Closed sufengniu closed 1 year ago
I found I incorrectly use the huggingface dataset command. Following is worked version, that first download the data into local and then
oig_data = load_dataset("json", data_files="your/data/dir")
I would like re-open the issue since I found even the above way would eventually got the error:
ValueError: Couldn't cast
text: string
metadata: struct<source: string>
child 0, source: string
to
{'text': Value(dtype='string', id=None)}
because column names don't match
I'm facing the same issue. Did you figure out?
This works:
ds = datasets.load_dataset("laion/OIG", use_auth_token=True, streaming=True)
for x in ds:
print(x)
break
Hi all - I am pushing new versions of the datasets with the metadata field. Also files should have both a text and metadata field. If there are still problems please let me know, and in particular which files. As an aside, if you load using HF datasets, it might try to load all of the jsonl files, which you may not want. Instead, you may wish to download individual files and load via the json method.
The issue still persists.
I tried to download unified_flan.jsonl.gz:
It seems the data is not in .gz format.
datasets.load_dataset("json", data_files=["unified_flan.jsonl.gz"])
fails DatasetGenerationError: An error occurred while generating the dataset
guzip unified_flan.jsonl.gz compains data is not in .gz format.
file unified_flan.jsonl.gz
outputs
unified_flan.jsonl.gz HTML document, UTF-8 Unicode text, with very long lines
how to extract?
I still have similar error, but after I use new HF datasets, the error changed to be:
Generating train split: 4046401 examples [03:53, 4568.92 examples/s]Failed to read file '/scratch1/jiajinn/cache/huggingface/datasets/downloads/93711c64efd043b64d8ef390c31794f36218c1678bb107e8c7e6057b123d2ef9' with error <class 'pyarrow.lib.ArrowInvalid'>: JSON parse error: Missing a closing quotation mark in string. in row 37
ArrowInvalid: JSON parse error: Missing a closing quotation mark in string. in row 37
The above exception was the direct cause of the following exception:
DatasetGenerationError Traceback (most recent call last)

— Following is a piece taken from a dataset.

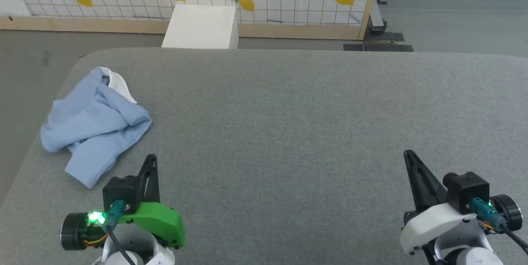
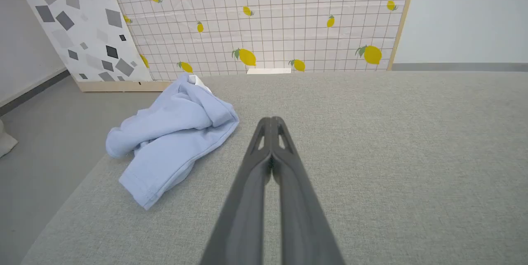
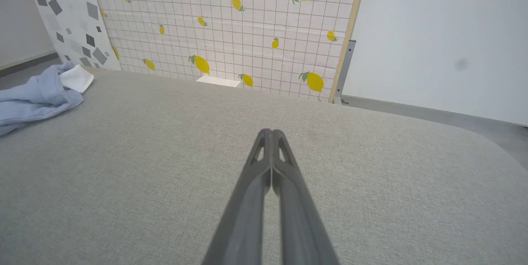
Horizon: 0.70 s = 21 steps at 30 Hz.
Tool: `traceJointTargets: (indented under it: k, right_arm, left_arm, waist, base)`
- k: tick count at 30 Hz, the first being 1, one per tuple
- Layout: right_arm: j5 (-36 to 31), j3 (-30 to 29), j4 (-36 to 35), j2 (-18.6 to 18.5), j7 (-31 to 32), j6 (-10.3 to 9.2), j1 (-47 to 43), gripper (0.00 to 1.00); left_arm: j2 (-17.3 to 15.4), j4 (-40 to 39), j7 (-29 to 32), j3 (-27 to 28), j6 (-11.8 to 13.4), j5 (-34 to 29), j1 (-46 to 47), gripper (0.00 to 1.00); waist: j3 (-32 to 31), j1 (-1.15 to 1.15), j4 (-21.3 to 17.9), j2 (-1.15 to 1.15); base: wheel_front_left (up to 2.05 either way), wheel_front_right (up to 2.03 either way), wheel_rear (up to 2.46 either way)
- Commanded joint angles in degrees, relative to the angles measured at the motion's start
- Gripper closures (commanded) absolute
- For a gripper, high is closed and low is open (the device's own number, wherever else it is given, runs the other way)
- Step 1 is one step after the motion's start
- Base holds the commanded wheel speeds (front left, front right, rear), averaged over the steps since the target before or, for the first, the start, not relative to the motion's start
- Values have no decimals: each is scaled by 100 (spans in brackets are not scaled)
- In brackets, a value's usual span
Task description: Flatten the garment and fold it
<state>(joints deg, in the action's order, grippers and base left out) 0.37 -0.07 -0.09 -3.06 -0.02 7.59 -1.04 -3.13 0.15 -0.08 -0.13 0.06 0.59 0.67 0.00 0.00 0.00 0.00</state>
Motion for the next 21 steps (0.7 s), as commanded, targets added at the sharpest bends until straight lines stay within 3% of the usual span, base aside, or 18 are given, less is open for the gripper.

my guess is something might be wrong in some data column?
I am also using the latest HF. I downloaded only the unified_flan.jsonl.gz with wget and was loading that.
ds = datasets.load_dataset("json", data_files=["unified_flan.jsonl.gz"], cache_dir="/mnt/huggingface_cache/")
The complete error I got was
Failed to read file 'unified_flan.jsonl.gz' with error <class 'pyarrow.lib.ArrowInvalid'>: JSON parse error: Invalid value. in row 0
JSONDecodeError Traceback (most recent call last) /anaconda/envs/nlp/lib/python3.7/site-packages/datasets/packaged_modules/json/json.py in _generate_tables(self, files) 151 with open(file, encoding="utf-8") as f: --> 152 dataset = json.load(f) 153 except json.JSONDecodeError:
/anaconda/envs/nlp/lib/python3.7/json/init.py in load(fp, cls, object_hook, parse_float, parse_int, parse_constant, object_pairs_hook, kw) 295 parse_float=parse_float, parse_int=parse_int, --> 296 parse_constant=parse_constant, object_pairs_hook=object_pairs_hook, kw) 297
/anaconda/envs/nlp/lib/python3.7/json/init.py in loads(s, encoding, cls, object_hook, parse_float, parse_int, parse_constant, object_pairs_hook, **kw) 347 parse_constant is None and object_pairs_hook is None and not kw): --> 348 return _default_decoder.decode(s) 349 if cls is None:
/anaconda/envs/nlp/lib/python3.7/json/decoder.py in decode(self, s, _w) 336 """ --> 337 obj, end = self.raw_decode(s, idx=_w(s, 0).end()) 338 end = _w(s, end).end()
/anaconda/envs/nlp/lib/python3.7/json/decoder.py in raw_decode(self, s, idx) 354 except StopIteration as err: --> 355 raise JSONDecodeError("Expecting value", s, err.value) from None 356 return obj, end
JSONDecodeError: Expecting value: line 1 column 1 (char 0)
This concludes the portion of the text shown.